I believe that this is true as black female students were at the forefront of this campaign. As a result, the campaign received little support from white students black African men some felt that they were acting in un-African ways as they seemed as if they were objectifying themselves. I felt that the black African men’s perception of the campaign was flawed and showed that many of them still ascribed to patriarchal ideals that seek to dictate how women should carry themselves. Furthermore, as a black woman, I felt that the female student’s protest action was right so as to say to men that they are not entitled to our bodies and that they need to respect them.
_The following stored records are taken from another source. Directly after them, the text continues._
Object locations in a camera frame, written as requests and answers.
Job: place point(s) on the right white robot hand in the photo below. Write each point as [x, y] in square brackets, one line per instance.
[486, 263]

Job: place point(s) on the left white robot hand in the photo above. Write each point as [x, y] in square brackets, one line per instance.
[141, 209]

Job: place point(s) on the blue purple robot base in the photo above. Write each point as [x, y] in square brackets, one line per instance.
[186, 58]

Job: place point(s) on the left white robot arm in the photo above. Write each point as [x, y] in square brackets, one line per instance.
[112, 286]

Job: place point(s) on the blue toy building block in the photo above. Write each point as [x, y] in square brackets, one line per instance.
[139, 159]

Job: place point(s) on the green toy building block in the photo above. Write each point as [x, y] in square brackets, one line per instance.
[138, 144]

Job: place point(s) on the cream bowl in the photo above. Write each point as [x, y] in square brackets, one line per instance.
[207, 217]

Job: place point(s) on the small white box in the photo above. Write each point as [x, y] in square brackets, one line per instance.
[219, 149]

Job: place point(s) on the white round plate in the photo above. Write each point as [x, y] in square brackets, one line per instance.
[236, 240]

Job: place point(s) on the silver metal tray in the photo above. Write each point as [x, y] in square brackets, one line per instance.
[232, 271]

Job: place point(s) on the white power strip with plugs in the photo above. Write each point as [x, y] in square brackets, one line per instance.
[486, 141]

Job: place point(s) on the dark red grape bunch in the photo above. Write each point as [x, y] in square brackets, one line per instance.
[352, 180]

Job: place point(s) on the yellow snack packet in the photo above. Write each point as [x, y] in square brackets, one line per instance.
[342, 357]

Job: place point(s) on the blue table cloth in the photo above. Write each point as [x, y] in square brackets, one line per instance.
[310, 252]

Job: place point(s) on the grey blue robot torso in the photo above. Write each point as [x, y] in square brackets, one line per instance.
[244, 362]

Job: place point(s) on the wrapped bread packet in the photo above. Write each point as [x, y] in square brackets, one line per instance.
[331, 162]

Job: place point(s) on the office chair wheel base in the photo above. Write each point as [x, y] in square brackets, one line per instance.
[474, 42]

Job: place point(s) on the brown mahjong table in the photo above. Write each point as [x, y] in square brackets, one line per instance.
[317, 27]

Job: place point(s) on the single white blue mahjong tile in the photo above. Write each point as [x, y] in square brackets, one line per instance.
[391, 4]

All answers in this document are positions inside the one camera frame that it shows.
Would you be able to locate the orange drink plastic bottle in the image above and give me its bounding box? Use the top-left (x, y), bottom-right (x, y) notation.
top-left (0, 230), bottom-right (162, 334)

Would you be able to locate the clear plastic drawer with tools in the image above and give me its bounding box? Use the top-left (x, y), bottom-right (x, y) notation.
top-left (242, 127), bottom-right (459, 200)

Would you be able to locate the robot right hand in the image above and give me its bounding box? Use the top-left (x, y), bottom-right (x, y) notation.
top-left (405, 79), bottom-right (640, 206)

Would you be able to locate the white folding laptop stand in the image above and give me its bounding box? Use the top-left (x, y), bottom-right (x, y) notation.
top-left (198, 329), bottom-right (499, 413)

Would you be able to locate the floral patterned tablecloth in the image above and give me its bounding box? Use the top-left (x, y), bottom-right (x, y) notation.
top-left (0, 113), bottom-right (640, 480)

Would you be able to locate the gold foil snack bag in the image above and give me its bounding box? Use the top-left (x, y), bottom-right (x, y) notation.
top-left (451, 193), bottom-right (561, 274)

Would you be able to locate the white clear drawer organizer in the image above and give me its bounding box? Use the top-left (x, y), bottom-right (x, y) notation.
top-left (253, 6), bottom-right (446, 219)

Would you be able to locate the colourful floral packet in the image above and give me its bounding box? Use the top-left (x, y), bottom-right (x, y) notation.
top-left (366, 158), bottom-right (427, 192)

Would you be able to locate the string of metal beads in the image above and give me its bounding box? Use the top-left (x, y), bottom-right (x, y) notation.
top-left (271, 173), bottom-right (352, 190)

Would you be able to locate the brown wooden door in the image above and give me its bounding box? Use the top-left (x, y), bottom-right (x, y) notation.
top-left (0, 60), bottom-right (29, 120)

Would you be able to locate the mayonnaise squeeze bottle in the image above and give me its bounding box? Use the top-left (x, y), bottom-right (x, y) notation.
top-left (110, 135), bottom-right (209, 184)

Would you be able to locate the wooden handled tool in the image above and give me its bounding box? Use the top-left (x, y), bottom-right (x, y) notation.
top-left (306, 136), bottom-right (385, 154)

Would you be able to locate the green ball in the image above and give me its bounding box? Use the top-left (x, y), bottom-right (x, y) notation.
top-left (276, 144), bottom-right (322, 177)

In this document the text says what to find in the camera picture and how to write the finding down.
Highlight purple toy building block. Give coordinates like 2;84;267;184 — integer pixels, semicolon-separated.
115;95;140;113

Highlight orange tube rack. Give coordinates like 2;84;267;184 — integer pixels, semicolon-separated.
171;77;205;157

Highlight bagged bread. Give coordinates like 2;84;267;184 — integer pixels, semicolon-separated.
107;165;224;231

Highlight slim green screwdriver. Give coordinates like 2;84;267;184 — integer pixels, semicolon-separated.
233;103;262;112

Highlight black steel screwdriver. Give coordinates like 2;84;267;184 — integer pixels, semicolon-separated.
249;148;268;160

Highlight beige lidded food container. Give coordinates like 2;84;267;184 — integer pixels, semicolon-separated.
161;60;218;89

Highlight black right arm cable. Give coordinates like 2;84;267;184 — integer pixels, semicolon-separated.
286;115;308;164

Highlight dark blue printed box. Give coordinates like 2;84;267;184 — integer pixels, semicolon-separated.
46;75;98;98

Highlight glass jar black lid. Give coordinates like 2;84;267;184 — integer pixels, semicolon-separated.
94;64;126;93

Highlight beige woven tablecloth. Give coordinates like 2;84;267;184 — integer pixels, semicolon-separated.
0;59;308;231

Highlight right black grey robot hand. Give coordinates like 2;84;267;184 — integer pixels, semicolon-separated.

The #EndRapeCulture campaign made extensive use of digital platforms such as Twitter because according to Gouws (1992) “it creates subaltern counter-public spaces”. In other words, it provides marginalized individuals with a platform to come together for the purpose of engaging or holding discussions about matters of common interest or to find solutions to counteract institutionalized discourses which in this instance would be rape culture. According to Frazer (1992),

“the idea of a public sphere is that of a body of private persons assembled to discuss matters of concern or common interest.”

Therefore, the use of Twitter enabled women who were victims of sexual harassment to break the silence by voicing their needs for justice due to the failure of the country’s justice system to serve them with it and it allows them to get validation and vindication from a supportive online audience and to possibly find solutions to counteract rape culture in university campuses and to hold perpetrators of sexual violence accountable. However, it can also extend the harm of sexual violence by further harassment, humiliation and the naming and shaming of survivors.

https://twitter.com/BlackDerecho/status/1176831490266730496

I think that the #EndRapeCulture campaign was successful as I feel that it managed to raise awareness about pervasive sexual harassment and/or sexual violence in universities across the country and it also managed to get most universities to set up task teams that would look into cultures on university campuses that perpetuate sexual harassment and/or sexual violence and subsequently create policies to deal with rape culture. One could say that it was an embodiment of experience that informed the country’s politics.

References

Fraser, N., 1992. Rethining the public sphere: A contribution to the critique Actually Existing Democracy. In: H. A. Giroux & P. McLaren, eds. Between Borders: Pedagogy and the Politics of Cultural Studies. New York: Routledge, pp. 74-83.

Gouws, A., 2017, Celebrity campaigns and rape culture: the pluses and the pitfalls, Mail & Guardian, viewed 24 September 2019, https://mg.co.za/article/2017-11-08-celebrity-campaigns-and-rape-culture-the-pluses-and-the-pitfalls

Gouw, A., 2018. #EndRapeCulture Campaign in South Africa: Resisting Sexual Violence Through Protest and the Politics of Experience. South African Journal of Political Studies: Decolonisation after democracy, 45(1), pp. 3-15.